IEEE Trans Cybern. 2021 Oct;51(10):4822-4833. doi: 10.1109/TCYB.2020.3034316. Epub 2021 Oct 12.
With the development of deep neural networks, the performance of crowd counting and pixel-wise density estimation is continually being refreshed. Despite this, there are still two challenging problems in this field: 1) current supervised learning needs a large amount of training data, but collecting and annotating them is difficult and 2) existing methods cannot generalize well to the unseen domain. A recently released synthetic crowd dataset alleviates these two problems. However, the domain gap between the real-world data and synthetic images decreases the models' performance. To reduce the gap, in this article, we propose a domain-adaptation-style crowd counting method, which can effectively adapt the model from synthetic data to the specific real-world scenes. It consists of multilevel feature-aware adaptation (MFA) and structured density map alignment (SDA). To be specific, MFA boosts the model to extract domain-invariant features from multiple layers. SDA guarantees the network outputs fine density maps with a reasonable distribution on the real domain. Finally, we evaluate the proposed method on four mainstream surveillance crowd datasets, Shanghai Tech Part B, WorldExpo'10, Mall, and UCSD. Extensive experiments are evidence that our approach outperforms the state-of-the-art methods for the same cross-domain counting problem.
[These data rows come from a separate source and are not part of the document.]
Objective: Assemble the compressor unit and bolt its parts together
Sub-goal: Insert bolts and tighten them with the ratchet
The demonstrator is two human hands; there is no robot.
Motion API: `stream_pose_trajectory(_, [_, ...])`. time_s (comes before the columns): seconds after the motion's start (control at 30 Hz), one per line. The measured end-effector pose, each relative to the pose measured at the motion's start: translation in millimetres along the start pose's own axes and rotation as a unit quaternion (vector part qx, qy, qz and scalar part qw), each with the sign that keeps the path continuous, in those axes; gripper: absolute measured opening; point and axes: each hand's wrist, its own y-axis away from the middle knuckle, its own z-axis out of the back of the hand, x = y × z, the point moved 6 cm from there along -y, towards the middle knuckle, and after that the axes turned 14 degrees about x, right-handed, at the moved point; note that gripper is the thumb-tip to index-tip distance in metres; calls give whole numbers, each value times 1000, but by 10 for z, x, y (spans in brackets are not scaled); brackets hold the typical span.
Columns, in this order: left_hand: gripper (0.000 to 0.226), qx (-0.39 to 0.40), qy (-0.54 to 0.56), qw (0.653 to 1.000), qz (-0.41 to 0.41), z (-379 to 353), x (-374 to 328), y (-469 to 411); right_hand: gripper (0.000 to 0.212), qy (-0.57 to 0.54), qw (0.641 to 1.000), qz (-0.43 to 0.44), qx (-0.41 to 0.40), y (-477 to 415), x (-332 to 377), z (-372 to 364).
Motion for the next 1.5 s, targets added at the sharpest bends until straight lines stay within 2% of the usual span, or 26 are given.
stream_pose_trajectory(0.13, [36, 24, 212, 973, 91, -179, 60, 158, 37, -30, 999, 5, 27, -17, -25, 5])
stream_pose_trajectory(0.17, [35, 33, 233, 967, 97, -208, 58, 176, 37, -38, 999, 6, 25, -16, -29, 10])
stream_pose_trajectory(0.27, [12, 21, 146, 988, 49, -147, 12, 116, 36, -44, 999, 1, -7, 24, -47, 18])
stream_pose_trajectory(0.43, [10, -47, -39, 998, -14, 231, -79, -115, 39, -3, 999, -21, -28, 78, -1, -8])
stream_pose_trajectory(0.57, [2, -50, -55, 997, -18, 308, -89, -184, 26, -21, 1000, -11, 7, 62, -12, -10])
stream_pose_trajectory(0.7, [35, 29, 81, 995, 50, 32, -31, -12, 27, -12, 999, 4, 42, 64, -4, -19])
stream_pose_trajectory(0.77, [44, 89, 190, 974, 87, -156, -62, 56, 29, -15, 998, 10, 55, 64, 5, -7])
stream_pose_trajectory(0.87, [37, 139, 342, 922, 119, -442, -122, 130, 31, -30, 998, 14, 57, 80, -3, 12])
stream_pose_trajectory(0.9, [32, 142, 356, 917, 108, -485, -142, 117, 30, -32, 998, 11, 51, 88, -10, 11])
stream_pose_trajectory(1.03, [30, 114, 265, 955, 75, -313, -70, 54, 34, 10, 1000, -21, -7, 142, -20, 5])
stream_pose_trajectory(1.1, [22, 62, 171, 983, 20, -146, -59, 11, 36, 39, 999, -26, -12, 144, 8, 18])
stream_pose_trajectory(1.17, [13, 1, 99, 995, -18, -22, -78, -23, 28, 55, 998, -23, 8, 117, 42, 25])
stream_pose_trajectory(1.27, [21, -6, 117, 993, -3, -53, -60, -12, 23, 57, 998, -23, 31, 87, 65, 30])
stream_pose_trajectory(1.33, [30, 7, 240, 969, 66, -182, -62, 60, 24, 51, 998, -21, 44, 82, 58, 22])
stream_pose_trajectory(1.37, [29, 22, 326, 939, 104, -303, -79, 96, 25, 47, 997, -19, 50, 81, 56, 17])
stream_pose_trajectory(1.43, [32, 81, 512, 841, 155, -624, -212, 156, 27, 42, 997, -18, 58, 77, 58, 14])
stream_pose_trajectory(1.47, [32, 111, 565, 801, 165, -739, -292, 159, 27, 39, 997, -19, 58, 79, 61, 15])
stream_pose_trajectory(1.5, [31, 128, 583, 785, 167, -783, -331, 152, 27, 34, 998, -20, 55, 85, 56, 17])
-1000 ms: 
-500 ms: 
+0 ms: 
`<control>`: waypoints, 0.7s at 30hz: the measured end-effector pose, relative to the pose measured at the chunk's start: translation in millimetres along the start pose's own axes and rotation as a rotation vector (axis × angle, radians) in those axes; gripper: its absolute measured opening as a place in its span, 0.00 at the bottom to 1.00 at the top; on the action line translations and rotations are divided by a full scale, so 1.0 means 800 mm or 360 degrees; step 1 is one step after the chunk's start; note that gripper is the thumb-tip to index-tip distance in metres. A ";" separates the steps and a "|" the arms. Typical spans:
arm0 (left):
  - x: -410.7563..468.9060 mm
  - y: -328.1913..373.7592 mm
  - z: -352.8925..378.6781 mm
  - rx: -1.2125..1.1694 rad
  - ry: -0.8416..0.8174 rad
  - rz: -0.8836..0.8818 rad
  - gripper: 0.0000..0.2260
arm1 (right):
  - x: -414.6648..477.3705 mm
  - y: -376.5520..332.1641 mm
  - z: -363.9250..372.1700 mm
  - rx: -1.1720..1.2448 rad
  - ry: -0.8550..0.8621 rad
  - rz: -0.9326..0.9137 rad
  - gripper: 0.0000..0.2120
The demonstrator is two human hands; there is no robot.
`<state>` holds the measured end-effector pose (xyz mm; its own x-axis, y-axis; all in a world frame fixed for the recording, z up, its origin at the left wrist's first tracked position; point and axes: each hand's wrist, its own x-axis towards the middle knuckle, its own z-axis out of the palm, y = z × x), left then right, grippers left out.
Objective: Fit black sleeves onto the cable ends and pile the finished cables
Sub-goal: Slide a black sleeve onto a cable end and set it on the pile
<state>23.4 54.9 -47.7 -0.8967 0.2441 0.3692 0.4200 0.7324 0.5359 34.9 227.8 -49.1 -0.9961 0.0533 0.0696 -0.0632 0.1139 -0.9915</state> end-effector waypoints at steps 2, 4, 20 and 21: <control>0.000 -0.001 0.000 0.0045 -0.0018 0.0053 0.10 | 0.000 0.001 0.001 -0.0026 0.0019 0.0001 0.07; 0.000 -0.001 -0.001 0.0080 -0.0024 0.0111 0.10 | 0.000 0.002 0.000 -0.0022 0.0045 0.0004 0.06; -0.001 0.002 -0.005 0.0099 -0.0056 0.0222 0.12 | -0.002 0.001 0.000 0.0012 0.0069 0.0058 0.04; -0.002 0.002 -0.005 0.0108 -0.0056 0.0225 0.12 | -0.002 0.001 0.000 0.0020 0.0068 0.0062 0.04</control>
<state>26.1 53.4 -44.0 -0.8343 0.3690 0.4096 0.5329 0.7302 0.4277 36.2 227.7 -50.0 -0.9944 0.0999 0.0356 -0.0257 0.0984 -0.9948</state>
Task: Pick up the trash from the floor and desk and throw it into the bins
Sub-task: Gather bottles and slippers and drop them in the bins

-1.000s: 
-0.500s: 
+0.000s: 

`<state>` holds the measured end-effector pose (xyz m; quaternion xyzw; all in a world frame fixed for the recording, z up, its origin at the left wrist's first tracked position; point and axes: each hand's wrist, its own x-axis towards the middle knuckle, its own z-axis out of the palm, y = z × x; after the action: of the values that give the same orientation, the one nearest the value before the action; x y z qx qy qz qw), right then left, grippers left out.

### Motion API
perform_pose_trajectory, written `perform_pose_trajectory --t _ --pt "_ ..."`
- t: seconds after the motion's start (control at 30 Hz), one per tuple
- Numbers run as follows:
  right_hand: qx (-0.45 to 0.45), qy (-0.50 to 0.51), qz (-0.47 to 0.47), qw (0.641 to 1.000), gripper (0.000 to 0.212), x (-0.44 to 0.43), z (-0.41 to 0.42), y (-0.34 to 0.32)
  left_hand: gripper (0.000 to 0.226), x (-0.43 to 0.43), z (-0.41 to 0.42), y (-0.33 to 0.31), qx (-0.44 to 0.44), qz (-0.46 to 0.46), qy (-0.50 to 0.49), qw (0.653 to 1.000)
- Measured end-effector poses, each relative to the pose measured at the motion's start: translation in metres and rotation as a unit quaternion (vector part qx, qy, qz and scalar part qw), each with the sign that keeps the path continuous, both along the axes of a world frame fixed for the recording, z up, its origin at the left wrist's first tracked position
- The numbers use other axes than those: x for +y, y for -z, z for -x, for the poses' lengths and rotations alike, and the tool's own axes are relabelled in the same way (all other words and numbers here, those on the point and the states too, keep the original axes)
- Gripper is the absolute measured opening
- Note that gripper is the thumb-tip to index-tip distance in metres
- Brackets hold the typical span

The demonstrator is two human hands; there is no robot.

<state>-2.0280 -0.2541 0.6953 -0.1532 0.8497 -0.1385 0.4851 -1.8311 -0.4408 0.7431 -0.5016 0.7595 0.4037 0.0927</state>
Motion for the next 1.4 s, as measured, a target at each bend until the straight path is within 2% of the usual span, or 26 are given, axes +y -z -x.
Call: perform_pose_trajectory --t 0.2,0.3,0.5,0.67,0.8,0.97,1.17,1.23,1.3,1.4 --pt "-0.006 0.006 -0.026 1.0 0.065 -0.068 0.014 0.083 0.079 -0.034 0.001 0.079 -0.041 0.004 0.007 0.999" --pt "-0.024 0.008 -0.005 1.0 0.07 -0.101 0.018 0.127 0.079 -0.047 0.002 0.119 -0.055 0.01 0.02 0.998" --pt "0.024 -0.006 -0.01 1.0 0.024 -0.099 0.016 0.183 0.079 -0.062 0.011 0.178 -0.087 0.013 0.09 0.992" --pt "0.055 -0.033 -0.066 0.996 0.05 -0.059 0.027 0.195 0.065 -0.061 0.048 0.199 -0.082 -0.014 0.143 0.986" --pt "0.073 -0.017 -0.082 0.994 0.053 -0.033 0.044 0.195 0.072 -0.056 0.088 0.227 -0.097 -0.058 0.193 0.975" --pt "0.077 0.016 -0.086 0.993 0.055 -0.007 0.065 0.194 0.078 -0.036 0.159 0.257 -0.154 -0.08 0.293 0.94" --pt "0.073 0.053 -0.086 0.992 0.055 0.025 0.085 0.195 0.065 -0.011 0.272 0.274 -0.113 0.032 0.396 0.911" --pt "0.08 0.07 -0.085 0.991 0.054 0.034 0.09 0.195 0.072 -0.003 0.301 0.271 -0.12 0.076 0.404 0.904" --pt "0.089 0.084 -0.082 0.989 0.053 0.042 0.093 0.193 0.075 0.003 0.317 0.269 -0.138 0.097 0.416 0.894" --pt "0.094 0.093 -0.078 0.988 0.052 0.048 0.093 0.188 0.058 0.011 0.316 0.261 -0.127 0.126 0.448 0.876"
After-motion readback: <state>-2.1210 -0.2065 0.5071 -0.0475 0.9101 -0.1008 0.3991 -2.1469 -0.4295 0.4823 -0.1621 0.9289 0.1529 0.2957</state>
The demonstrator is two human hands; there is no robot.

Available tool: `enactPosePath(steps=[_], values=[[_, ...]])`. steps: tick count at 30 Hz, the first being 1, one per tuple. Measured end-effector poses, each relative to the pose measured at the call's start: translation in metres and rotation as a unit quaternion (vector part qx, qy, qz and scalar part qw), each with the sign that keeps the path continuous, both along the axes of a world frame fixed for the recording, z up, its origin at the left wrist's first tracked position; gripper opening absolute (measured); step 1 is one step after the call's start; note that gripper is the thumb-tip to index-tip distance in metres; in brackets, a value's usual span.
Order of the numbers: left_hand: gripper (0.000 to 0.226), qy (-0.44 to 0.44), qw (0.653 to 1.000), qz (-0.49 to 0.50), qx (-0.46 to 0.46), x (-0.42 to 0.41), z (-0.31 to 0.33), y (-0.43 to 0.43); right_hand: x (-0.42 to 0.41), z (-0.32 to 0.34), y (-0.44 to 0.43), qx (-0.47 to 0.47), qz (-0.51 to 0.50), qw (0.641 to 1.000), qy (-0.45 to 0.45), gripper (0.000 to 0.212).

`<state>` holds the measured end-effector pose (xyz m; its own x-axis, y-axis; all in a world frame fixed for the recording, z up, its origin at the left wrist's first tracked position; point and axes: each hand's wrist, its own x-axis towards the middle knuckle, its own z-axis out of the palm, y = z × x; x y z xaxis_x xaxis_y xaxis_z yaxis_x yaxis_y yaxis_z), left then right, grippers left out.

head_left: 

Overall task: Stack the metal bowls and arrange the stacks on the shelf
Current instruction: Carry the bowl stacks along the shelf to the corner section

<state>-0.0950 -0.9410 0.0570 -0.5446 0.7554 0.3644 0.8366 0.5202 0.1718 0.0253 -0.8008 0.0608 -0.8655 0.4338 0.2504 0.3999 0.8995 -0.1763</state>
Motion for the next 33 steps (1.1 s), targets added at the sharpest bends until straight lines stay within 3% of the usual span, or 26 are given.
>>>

随着深度学习神经网络的发展,人群计数和像素密度估计的性能不断刷新。尽管如此,这个领域仍然存在两个具有挑战性的问题:1)当前的监督学习需要大量的训练数据,但收集和注释这些数据非常困难;2)现有的方法不能很好地推广到未见的领域。最近发布的合成人群数据集缓解了这两个问题。然而,真实世界数据和合成图像之间的领域差距降低了模型的性能。为了缩小差距,在本文中,我们提出了一种基于域自适应的人群计数方法,可以有效地将模型从合成数据自适应到特定的真实场景。它由多级特征感知自适应(MFA)和结构化密度图对齐(SDA)组成。具体来说,MFA 促使模型从多个层中提取出具有不变特征的信息。SDA 保证网络在真实领域输出具有合理分布的精细密度图。最后,我们在四个主流的监控人群数据集上评估了所提出的方法,即上海科技大学 Part B、WorldExpo'10、商场和 UCSD。大量的实验证明,我们的方法在相同的跨领域计数问题上优于最先进的方法。